ZPO § 91 Abs. 1 S. 1 und Abs. 2 S. 1; VV RVG Abs. 1 Nr. 1 der Anm. zu Nr. 3201
Leitsatz
1. Maßstab für die Notwendigkeit von Kosten zur Rechtsverfolgung oder Rechtsverteidigung i.S.d. § 91 Abs. 1 S. 1 ZPO ist, ob eine verständige und wirtschaftlich vernünftige Partei die Kosten auslösende Maßnahme im damaligen Zeitpunkt als sachdienlich ansehen durfte. Abzustellen ist mithin auf die Sicht der Partei in der konkreten prozessualen Situation und dann zu beurteilen, ob ein objektiver Betrachter aus diesem Blickwinkel die Sachdienlichkeit bejahen würde. Die Notwendigkeit bestimmt sich daher aus der "verobjektivierten" ex-ante-Sicht der jeweiligen Prozesspartei und nicht nach einem rein objektiven Maßstab (Fortführung des Senatsbeschl. v. 25.1.2017 – XII ZB 447/16, RVGreport 2017, 143 und Abgrenzung zum Beschl. v. 25.2.2016 – III ZB 66/15, RVGreport 2016, 186 = zfs 2016, 285).
2. Ist dem Berufungsbeklagten mit dem Hinweisbeschluss des Berufungsgerichts nach § 522 Abs. 2 ZPO eine Berufungserwiderungsfrist gesetzt und reicht der Berufungsbeklagte nach Berufungsrücknahme eine Berufungserwiderung ein, sind die hierdurch entstandenen Kosten erstattungsfähig i.S.v. § 91 Abs. 1 S. 1 ZPO, wenn er sich bei der Einreichung in nicht vorwerfbarer Unkenntnis von der Rücknahme der Berufung befunden hat (Abgrenzung zum Beschl. v. 25.2.2016 – III ZB 66/15, RVGreport 2016, 186 = zfs 2016, 285).
3. Ein Schriftsatz ist bereits eingereicht i.S.d.
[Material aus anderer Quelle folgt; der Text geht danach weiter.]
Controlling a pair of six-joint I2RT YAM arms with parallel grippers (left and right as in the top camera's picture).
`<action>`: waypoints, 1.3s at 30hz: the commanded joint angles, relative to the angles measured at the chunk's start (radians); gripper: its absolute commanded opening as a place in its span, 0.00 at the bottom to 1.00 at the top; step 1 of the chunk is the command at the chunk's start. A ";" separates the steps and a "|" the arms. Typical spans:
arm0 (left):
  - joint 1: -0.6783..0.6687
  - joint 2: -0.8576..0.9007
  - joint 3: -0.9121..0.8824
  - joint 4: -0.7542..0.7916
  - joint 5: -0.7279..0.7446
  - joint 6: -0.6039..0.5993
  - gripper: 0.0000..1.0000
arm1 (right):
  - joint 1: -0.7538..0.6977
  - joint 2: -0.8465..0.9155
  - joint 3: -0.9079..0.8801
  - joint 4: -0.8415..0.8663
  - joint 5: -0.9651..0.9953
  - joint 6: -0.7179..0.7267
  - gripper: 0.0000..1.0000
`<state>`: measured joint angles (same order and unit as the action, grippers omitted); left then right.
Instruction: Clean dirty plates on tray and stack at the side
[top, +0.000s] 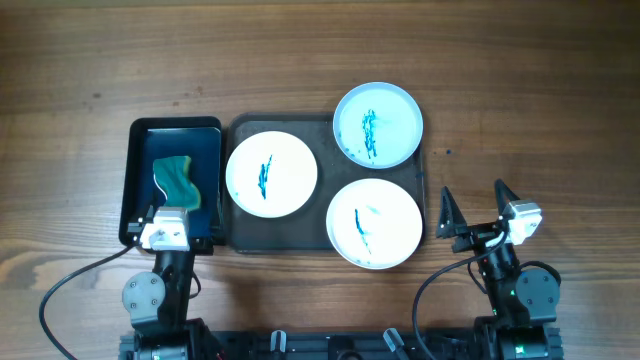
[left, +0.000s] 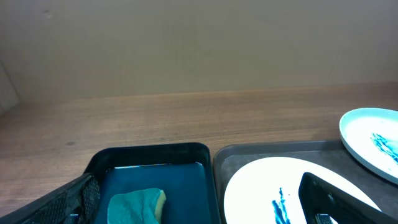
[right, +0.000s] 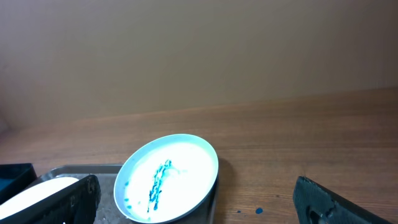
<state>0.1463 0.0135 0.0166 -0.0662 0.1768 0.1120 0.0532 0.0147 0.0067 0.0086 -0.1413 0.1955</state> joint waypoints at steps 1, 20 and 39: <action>0.006 -0.009 -0.011 0.005 -0.013 0.015 1.00 | -0.005 -0.007 -0.002 0.003 -0.006 -0.011 1.00; 0.006 -0.008 -0.011 0.005 -0.013 0.015 1.00 | -0.005 -0.007 -0.002 0.003 -0.006 -0.011 1.00; 0.007 0.002 -0.011 0.006 -0.012 -0.035 1.00 | -0.005 -0.007 -0.002 0.003 -0.006 -0.011 1.00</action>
<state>0.1463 0.0139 0.0166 -0.0662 0.1772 0.1108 0.0532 0.0147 0.0067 0.0086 -0.1413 0.1955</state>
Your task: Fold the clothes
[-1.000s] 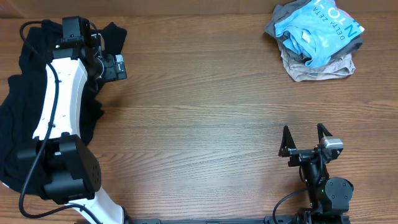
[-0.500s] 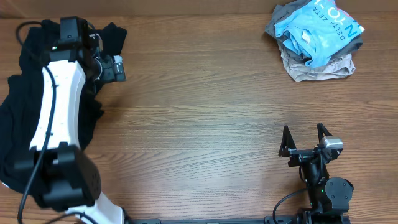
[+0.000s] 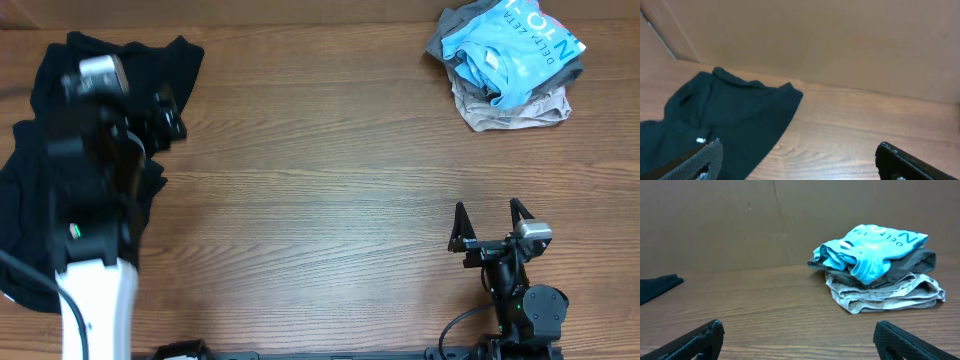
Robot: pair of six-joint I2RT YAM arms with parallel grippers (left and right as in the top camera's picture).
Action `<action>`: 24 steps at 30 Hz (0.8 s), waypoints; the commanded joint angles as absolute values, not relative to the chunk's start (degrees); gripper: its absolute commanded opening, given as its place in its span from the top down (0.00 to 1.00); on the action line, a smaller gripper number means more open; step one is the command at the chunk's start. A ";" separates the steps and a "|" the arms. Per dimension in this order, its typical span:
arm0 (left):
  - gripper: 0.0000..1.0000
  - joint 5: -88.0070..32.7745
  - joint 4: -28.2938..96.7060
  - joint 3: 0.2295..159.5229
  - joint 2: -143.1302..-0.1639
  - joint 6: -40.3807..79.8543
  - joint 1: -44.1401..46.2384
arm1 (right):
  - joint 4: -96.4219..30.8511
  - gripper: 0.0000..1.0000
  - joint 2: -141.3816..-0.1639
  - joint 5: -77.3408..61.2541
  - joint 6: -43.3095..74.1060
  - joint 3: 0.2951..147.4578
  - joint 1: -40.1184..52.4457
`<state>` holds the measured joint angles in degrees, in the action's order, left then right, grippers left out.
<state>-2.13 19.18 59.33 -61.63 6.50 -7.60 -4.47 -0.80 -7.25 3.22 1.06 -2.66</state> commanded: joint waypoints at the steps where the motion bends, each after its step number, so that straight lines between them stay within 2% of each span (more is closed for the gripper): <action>1: 0.00 -5.13 16.82 47.35 -51.96 7.81 -7.46 | -4.19 0.00 -0.16 -7.31 3.68 0.45 -3.07; 13: 0.00 -7.51 -0.16 16.84 -26.92 18.57 -7.46 | -4.19 0.00 -0.16 -7.31 3.68 0.45 -3.07; 24: 0.00 -6.76 -4.84 2.24 -9.54 18.72 -6.48 | -4.19 0.00 -0.16 -7.31 3.68 0.45 -3.07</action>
<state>-6.92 -3.51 5.15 -12.73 17.96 -7.46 -4.54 -0.80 -7.25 3.25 1.06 -2.66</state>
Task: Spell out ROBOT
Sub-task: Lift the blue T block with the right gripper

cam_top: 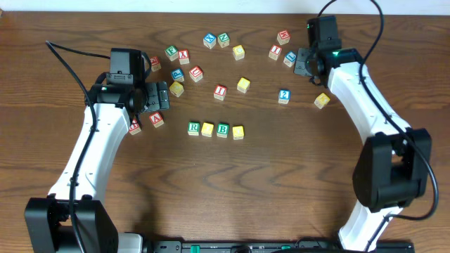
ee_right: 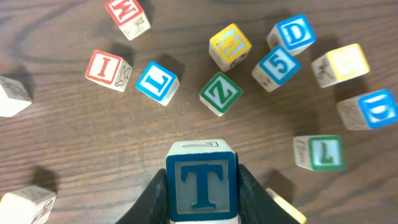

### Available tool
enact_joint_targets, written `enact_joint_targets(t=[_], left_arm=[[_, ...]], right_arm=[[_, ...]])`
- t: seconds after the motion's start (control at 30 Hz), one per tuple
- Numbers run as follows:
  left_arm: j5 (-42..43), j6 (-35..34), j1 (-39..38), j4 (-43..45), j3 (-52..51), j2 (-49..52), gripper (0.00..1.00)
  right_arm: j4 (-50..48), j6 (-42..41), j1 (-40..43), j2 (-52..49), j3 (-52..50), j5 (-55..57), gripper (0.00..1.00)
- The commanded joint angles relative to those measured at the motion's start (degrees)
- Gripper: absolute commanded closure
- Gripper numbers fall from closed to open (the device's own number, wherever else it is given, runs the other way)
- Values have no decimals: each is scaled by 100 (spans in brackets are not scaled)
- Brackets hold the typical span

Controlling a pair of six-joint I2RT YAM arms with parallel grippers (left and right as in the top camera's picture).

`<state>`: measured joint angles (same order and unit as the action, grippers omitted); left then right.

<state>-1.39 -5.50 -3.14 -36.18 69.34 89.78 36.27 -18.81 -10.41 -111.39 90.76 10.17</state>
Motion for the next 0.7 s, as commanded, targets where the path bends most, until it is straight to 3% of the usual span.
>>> enact_joint_targets(t=[0.0, 0.43, 0.67], left_arm=[[37, 79, 22, -22, -55, -9, 1], [37, 79, 22, -22, -55, -9, 1], [37, 79, 22, -22, -57, -9, 1]], right_arm=[[238, -4, -138, 286, 109, 151, 79], [1237, -494, -1150, 1104, 105, 564, 84], [1620, -811, -2046, 1209, 92, 1353, 86]])
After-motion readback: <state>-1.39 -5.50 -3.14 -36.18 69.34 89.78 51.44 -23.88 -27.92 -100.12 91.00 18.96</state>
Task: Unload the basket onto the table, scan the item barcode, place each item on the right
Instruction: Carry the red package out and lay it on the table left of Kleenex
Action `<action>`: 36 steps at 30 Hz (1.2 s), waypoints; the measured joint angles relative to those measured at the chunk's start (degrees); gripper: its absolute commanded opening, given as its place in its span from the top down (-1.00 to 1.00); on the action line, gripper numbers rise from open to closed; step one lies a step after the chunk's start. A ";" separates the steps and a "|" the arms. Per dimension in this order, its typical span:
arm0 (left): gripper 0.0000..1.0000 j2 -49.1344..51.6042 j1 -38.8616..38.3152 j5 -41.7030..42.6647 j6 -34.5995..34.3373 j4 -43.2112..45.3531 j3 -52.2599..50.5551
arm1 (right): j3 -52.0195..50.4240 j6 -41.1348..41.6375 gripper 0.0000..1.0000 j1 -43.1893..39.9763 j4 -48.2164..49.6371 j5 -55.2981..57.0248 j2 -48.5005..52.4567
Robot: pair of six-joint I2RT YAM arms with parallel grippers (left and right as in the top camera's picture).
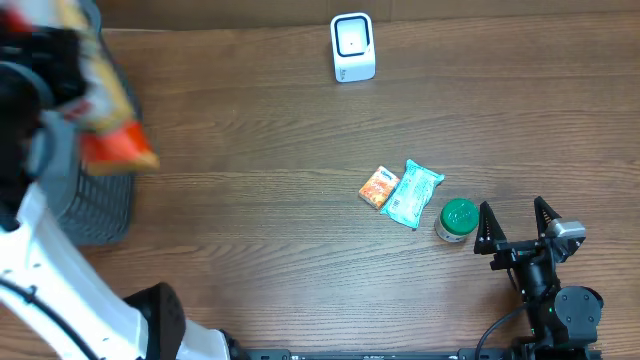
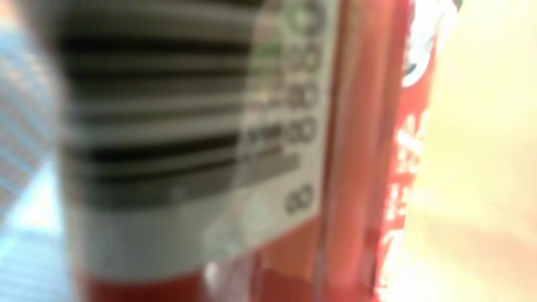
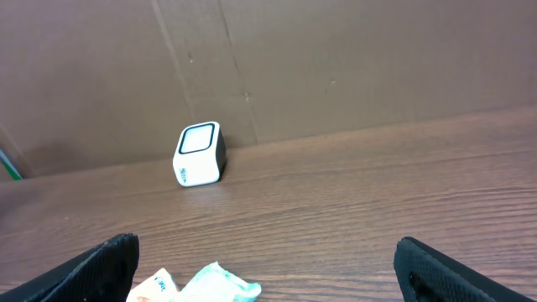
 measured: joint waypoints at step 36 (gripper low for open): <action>-0.51 7.13 -44.17 -11.10 -22.01 28.94 -78.66 | 0.00 0.00 -1.00 0.00 -0.02 0.00 0.00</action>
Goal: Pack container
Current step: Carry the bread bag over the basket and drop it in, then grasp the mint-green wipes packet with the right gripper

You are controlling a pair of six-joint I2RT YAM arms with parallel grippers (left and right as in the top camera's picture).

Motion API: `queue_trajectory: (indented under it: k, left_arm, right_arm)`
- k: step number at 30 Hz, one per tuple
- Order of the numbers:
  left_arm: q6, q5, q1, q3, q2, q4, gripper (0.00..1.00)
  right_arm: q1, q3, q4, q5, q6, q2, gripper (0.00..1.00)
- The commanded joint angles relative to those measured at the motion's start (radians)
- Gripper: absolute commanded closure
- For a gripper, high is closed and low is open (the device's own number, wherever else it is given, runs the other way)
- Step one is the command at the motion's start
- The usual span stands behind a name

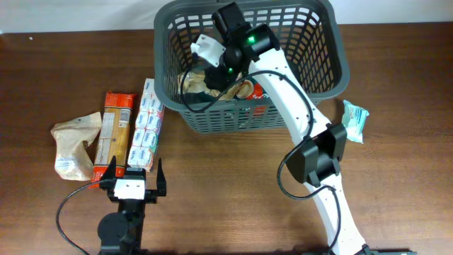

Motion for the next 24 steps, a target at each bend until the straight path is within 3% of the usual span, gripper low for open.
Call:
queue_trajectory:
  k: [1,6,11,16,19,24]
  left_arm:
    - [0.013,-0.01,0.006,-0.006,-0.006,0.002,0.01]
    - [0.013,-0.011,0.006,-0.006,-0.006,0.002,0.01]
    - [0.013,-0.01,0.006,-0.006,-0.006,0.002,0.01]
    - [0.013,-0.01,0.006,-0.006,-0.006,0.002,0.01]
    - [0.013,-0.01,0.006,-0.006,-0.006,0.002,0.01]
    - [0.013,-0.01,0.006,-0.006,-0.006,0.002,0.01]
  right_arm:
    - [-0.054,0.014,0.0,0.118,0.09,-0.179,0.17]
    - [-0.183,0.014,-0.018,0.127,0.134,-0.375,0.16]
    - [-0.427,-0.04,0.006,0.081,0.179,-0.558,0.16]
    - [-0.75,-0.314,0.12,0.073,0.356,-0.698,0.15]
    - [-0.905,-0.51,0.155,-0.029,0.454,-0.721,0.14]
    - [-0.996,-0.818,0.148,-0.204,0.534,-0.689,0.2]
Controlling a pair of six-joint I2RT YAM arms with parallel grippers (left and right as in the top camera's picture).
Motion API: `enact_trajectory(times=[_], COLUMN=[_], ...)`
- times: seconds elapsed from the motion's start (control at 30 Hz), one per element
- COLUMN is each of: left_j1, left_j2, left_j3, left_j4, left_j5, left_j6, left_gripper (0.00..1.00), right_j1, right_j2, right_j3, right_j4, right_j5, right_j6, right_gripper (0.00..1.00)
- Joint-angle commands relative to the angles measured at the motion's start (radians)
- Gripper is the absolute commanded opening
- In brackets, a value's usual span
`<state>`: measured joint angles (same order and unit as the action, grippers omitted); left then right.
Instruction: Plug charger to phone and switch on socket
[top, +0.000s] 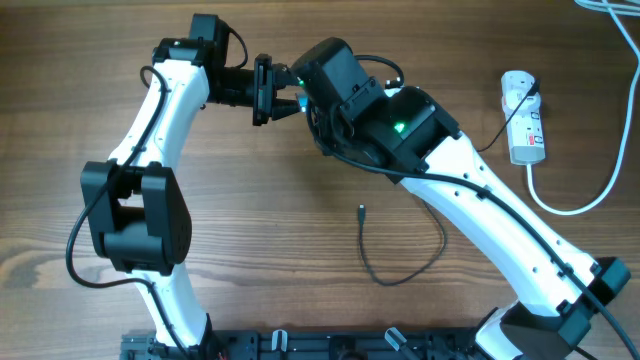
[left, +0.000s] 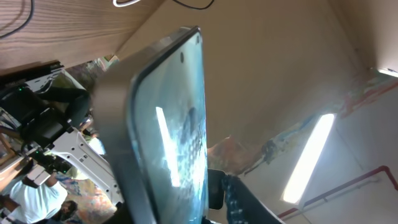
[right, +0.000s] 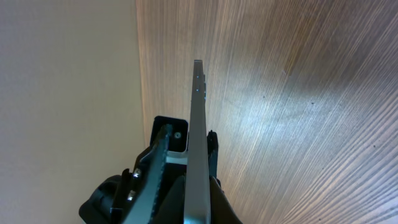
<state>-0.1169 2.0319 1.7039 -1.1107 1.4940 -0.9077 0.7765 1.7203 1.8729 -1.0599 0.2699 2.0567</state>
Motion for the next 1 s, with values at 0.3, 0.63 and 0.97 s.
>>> enact_trajectory(times=[0.3, 0.63, 0.97], left_j1=[-0.003, 0.020, 0.100], left_j2=[0.005, 0.005, 0.005], left_j3=[0.015, 0.015, 0.015], left_j4=[0.001, 0.008, -0.016], left_j5=[0.002, -0.239, -0.613], left_j6=[0.002, 0.053, 0.228], left_gripper=[0.04, 0.04, 0.04], right_j1=[0.006, -0.006, -0.150], right_j2=[-0.007, -0.056, -0.154], right_j3=[0.000, 0.000, 0.000], right_j4=[0.065, -0.028, -0.261], right_j5=[-0.008, -0.009, -0.018], right_j6=[-0.225, -0.613, -1.186], right_gripper=[0.47, 1.00, 1.00])
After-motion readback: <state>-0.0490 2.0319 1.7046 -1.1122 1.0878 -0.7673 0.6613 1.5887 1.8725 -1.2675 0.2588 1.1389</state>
Ermäßigungstatbestands von Nr. 3201 Abs. 1 Nr. 1 RVG-VV, wenn er so auf den Weg gebracht worden ist, dass sein Zugang ausschließlich von der Tätigkeit Dritter, etwa eines Postbeförderungsunternehmens, abhängig ist.
BGH, Beschl. v. 7.2.2018 – XII ZB 112/17
Sachverhalt
Der Kl. hatte gegen das zu seinem Nachteil ergangene Urteil des LG Lüneburg am 24.5.2016 Berufung eingelegt. Diese begründete er mit seinem am 21.7.2016 bei dem Berufungsgericht – dem OLG Celle – eingegangenen Schriftsatz. Das OLG Celle wies den Kl. durch Beschl. v. 2.8.2016 darauf hin, es beabsichtige, die Berufung des Kl. durch einstimmigen Beschluss zurückzuweisen. Dieser Beschluss wurde der Prozessbevollmächtigten der Bekl. zusammen mit der Berufungsbegründung vom 9.8.2016 mit einer Erwiderungsfrist von einem Monat zugestellt. Mit seinem am 16.8.2016 datierten und an demselben Tag beim OLG Celle per Telefax eingegangenen Schriftsatz nahm der Kl. seine Berufung zurück. Das OLG Celle hat hieraufhin durch Beschluss vom 16.8.2016 dem Kl. die Kosten der Berufung auferlegt. Dieser Beschluss wurde der Prozessbevollmächtigten der Bekl. zusammen mit der Berufungsrücknahme am 22.8.2016 zugestellt. Mit dem am 22.8.2016 beim OLG Celle eingegangenen Schriftsatz vom 19.8.2016 beantragte die am 21.6.2016 von der Bekl. beauftragte Prozessbevollmächtigte der Bekl., die Berufung des Kl. zurückzuweisen.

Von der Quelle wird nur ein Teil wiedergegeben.